Both eventually fell before Sri Lanka’s fast bowlers doing as they have all series with the bat, this time not even troubling the scorers. Anderson’s second wicket brought his 20th of the series at just ten. As for Broad, his first spell today was back to his very best, perhaps pricked by the fact that he lost his mantle as the world’s top ranked bowler before the Test.

Returning to the earlier theme: one more opportunity would also be available to the beleaguered Nick Compton. In a change of scenery, he was back to where he made his start as an Test player at the top of the order after Alastair Cook injured a knee (albeit not seriously, England officials say).

But he just couldn’t seize it. He leathered the first poor delivery to the cover point boundary, and picked up two other boundaries square of the wicket, but on 19 was found out again lunging, nicking and departing with 19 to his name. When it comes to Compton, it’s all been said.

Sri Lanka didn’t necessarily deserve another chance after their earlier collapse, but they got one after Nuwan Pradeep put on a Glenn McGrath impression down the Lord’s slope, bringing balls back to Joe Root and James Vince in consecutive deliveries, both hitting stumps.

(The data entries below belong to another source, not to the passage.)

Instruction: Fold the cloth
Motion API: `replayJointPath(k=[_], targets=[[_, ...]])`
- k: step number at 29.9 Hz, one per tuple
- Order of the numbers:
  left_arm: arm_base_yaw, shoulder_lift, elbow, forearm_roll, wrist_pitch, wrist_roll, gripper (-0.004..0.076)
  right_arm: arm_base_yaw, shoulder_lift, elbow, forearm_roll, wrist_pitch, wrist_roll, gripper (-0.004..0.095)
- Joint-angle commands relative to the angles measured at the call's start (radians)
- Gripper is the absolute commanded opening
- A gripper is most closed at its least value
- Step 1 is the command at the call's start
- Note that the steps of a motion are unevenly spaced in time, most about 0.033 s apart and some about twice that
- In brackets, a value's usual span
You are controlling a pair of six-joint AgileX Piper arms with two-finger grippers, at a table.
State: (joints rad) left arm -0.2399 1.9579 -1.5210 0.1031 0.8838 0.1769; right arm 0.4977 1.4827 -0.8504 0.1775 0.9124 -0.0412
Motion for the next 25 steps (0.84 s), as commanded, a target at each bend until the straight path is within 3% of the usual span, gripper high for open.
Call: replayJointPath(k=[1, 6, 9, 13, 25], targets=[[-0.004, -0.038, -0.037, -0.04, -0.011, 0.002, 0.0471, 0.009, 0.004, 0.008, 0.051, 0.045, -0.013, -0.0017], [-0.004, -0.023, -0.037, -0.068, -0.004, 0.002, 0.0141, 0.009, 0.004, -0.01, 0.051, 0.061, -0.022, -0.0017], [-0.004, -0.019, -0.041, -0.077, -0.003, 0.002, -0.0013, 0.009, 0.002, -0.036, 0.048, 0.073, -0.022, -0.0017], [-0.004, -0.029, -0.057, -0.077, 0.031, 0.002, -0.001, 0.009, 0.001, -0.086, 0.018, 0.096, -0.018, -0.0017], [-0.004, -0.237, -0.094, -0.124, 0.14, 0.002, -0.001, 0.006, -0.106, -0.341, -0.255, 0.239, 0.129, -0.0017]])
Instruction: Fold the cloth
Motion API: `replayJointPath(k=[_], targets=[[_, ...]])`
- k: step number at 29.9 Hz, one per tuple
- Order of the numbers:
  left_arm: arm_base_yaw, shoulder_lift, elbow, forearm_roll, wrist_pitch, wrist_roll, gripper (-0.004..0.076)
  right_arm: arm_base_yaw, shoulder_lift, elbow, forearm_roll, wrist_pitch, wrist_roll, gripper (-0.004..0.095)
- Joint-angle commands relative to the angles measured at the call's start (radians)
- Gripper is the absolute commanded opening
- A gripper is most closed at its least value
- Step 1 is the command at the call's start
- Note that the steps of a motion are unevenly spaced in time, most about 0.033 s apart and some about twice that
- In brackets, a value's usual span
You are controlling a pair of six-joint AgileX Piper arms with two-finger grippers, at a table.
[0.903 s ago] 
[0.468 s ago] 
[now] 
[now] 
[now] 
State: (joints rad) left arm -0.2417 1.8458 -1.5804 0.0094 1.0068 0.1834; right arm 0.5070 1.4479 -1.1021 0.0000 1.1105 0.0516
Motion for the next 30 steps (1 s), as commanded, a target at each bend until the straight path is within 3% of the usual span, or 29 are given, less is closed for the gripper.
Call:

Then: a late wicket, Bairstow suffering a similar fate to those who came before him; Pradeep once more through the gate.

But true to form again, they didn’t capitalise. Chandimal, who committed the ultimate ‘keeper’s sin in Durham by not getting a glove to an edge behind repeated the dose in the moments before stumps, Alex Hales the beneficiary after his edge was waved through.

Sometimes you just don’t deserve to win.